El jockey, la nueva película de Luis Ortega, nos obliga a replantearnos conceptos que suponemos básicos como vida, muerte, realidad, locura, identidad y normalidad. Estos son algunos de los tropos que transitan por esta película surrealista que, por momentos, nos sumerge en una atmósfera propia del cine de Luis Buñuel, pero luego nos lleva a la limpidez estética de Pedro Almodóvar o parece invitarnos a una escena absurda de Martín Rejtman.
El jockey es una de las películas argentinas más sobresalientes de este año: es el regreso de Ortega luego de El ángel, es la elegida para representar a nuestro país en los Oscar y una cinta fuera de serie en muchos aspectos. De hecho, el propio director alegó no entender el film, aliviando al público en esta montaña rusa que recorre fabulosos decorados y tiene momentos desopilantes con un protagonista completamente desencajado.
Remo Manfredini es el personaje principal de esta historia: un virtuoso jockey que se encuentra en decadencia, dependiendo de las sustancias, algo desalmado y alienado. Cuando su “mecenas” le pide que se mantenga sobrio para enfrentar una importante carrera, su vida dará un giro inesperado luego de un accidente que parece haber sido fatal.
Para hablar de El jockey y su trama es necesario usar el potencial porque nada se da por sentado. Son los propios personajes quienes actúan como demiurgos y deciden su destino, su no-vida y su no-muerte. El film es una ensalada semiótica pero también una burla de todo aquello. Se ríe de la noción de ídolo, reinventa la forma de estar en el mundo y nos sumerge en un laberinto mental al que es mejor entregarse sin intentar descifrarlo.
El personaje de Remo parece haber sido escrito especialmente para Nahuel Pérez Biscayart, quien despliega una interpretación desquiciada e insolente, como una continuidad más histriónica del propio director y de sí mismo. Por su parte, Úrsula Corberó -la coprotagonista- queda desdibujada en un papel algo lacónico, mientras que el elenco conformado por Daniel Fanego (en la última película de su carrera), Daniel Giménez Cacho, Osmar Nuñez y Roberto Carnaghi, entre otros, brilla por su precisión.
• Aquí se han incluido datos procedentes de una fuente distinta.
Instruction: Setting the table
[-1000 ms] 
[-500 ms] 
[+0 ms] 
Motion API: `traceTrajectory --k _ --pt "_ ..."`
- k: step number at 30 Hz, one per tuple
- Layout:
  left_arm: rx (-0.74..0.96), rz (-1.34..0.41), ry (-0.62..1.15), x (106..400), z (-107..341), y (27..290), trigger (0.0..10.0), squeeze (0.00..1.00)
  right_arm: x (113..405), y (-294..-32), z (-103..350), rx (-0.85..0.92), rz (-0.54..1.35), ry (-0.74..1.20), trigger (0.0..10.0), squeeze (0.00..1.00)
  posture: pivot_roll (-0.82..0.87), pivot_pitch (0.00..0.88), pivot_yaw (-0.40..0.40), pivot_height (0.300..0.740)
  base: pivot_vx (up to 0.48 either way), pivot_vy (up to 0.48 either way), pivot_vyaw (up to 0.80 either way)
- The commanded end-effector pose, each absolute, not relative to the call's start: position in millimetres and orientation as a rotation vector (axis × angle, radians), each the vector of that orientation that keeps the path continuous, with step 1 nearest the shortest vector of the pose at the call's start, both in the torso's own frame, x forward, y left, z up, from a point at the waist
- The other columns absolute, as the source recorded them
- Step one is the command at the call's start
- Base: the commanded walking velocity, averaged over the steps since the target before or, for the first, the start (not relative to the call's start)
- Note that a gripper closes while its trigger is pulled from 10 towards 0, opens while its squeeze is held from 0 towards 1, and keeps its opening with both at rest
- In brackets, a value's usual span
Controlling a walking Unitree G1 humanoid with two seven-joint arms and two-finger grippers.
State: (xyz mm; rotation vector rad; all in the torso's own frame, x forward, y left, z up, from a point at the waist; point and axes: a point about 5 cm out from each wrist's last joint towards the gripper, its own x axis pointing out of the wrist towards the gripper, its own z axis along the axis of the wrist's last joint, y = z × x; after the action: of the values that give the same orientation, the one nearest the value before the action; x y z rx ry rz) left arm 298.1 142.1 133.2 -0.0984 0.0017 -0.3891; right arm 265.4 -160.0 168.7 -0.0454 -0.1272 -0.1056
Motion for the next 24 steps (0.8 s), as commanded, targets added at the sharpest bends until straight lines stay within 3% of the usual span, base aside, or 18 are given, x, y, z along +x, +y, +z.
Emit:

Párrafo aparte merece la fotografía a cargo de Timo Salminen, responsable de muchas películas de Aki Kaurismaki y de la recientemente estrenada Eureka de Lisandro Alonso. En El jockey hace un fino trabajo de composición de cuadros que parecen pinturas renacentistas: los bordes oscuros y una iluminación cálida concéntrica, mientras los sujetos posan estáticos como si fueran modelos frente a un pintor. Esto hace que el aspecto visual sea uno de los pilares fundamentales de esta película que no deja de deslumbrar hasta sus últimos minutos.
Vale también destacar la banda sonora, una herramienta que Ortega nunca subestima. De hecho, otorga a la música un espacio medular en la trama, siendo un elemento clave para la narración. Anacrónico, melancólico, romántico y moderno podrían ser palabras para describir a este director que se va puliendo cada vez más en cada película.
El jockey no puede ser indiferente al espectador. Es incómoda, apela al ridículo y vira hacia la solemnidad. En este film parecen convivir influencias claves para Ortega y se apela al sentido poético del cine, algo que sin dudas está relacionado con la presencia de Fabián Casas como uno de los guionistas.
El jockey no es un film para comprender sino para vivenciar, incluso en los momentos en que su narración cae. La película de Ortega es una verdadera apuesta en una época en la que el cine mainstream se presenta ya digerido. Es un enaltecimiento de la belleza estética y un relato sobre los sujetos que transitan por los márgenes de lo real.